### What this task involves
All that is wanted is the span of lines from the one with "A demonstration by" to the last line of the data, copied exactly.

### Provided material
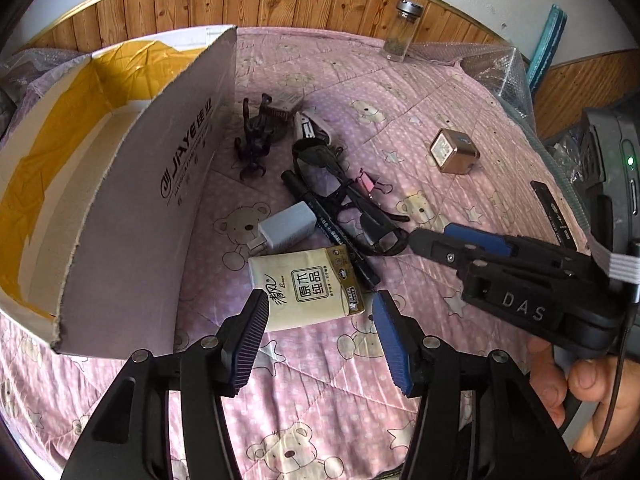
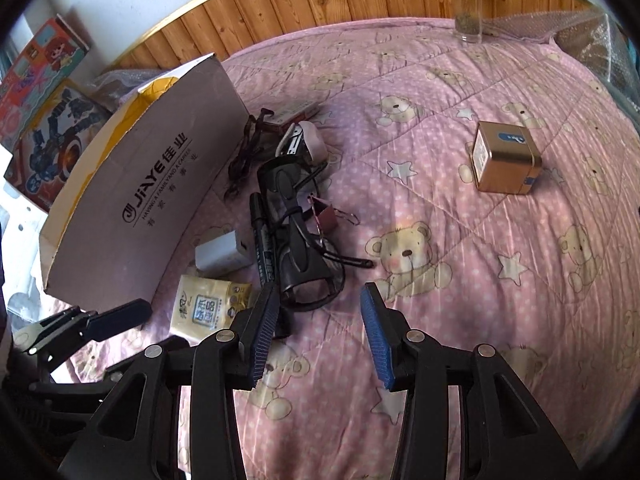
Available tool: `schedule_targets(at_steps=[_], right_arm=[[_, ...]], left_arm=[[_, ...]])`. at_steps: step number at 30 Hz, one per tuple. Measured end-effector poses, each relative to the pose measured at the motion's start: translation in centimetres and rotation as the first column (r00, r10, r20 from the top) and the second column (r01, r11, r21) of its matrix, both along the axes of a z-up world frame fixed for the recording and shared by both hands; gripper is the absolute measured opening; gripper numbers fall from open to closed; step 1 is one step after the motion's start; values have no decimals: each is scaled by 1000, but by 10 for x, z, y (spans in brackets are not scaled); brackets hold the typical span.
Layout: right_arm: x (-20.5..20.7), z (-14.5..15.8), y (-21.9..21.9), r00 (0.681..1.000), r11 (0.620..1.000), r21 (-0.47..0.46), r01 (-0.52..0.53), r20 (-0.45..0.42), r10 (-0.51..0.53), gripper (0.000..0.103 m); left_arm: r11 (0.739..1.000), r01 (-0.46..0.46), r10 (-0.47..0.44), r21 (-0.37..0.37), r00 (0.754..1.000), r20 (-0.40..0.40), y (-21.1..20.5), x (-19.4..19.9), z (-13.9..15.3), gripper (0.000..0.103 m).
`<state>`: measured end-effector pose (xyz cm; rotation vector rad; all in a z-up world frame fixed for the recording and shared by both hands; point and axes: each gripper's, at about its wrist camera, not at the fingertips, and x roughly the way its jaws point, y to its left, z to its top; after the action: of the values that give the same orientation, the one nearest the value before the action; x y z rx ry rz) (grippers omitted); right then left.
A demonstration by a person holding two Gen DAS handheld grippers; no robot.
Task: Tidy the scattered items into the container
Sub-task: 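Grasp the cream tissue pack with the left tool while the right tool approaches the pink binder clip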
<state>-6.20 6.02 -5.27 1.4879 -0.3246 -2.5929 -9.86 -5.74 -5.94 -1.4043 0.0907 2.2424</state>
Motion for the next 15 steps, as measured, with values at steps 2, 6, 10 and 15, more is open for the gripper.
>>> schedule_targets(at_steps=[2,6,10,15], right_arm=[[-15,-4,-3,999,999,17,-32,-1,32,47],[-45,-19,-15,992,989,73,-126,28,124,51],[-64,-39,-26,977,975,79,-209,65,204,50],[-67,-41,-6,985,986,18,-168,44,167,31]], left_arm=[[1000,-11,11,-3,1000,23,1,-6,-9,56],[999,-39,39,-6,998,45,4,-14,-23,65],[999,-43,43,-23,998,34,11,-19,-31,77],[997,-49,51,-56,998,25,18,-30,-46,80]])
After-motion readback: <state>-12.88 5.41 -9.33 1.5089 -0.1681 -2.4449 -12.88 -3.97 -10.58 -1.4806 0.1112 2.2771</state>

### Task answer
A demonstration by a person holding two Gen DAS handheld grippers; no robot.
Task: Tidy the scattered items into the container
Sub-task: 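Grasp the cream tissue pack with the left tool while the right tool approaches the pink binder clip
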<state>-6.20 6.02 -5.27 1.4879 -0.3246 -2.5929 -9.86 -5.74 -5.94 -1.4043 0.0907 2.2424</state>
Motion for the next 15 steps, as measured, with values at steps 2, 6, 10 and 15, more is open for the gripper.
>>> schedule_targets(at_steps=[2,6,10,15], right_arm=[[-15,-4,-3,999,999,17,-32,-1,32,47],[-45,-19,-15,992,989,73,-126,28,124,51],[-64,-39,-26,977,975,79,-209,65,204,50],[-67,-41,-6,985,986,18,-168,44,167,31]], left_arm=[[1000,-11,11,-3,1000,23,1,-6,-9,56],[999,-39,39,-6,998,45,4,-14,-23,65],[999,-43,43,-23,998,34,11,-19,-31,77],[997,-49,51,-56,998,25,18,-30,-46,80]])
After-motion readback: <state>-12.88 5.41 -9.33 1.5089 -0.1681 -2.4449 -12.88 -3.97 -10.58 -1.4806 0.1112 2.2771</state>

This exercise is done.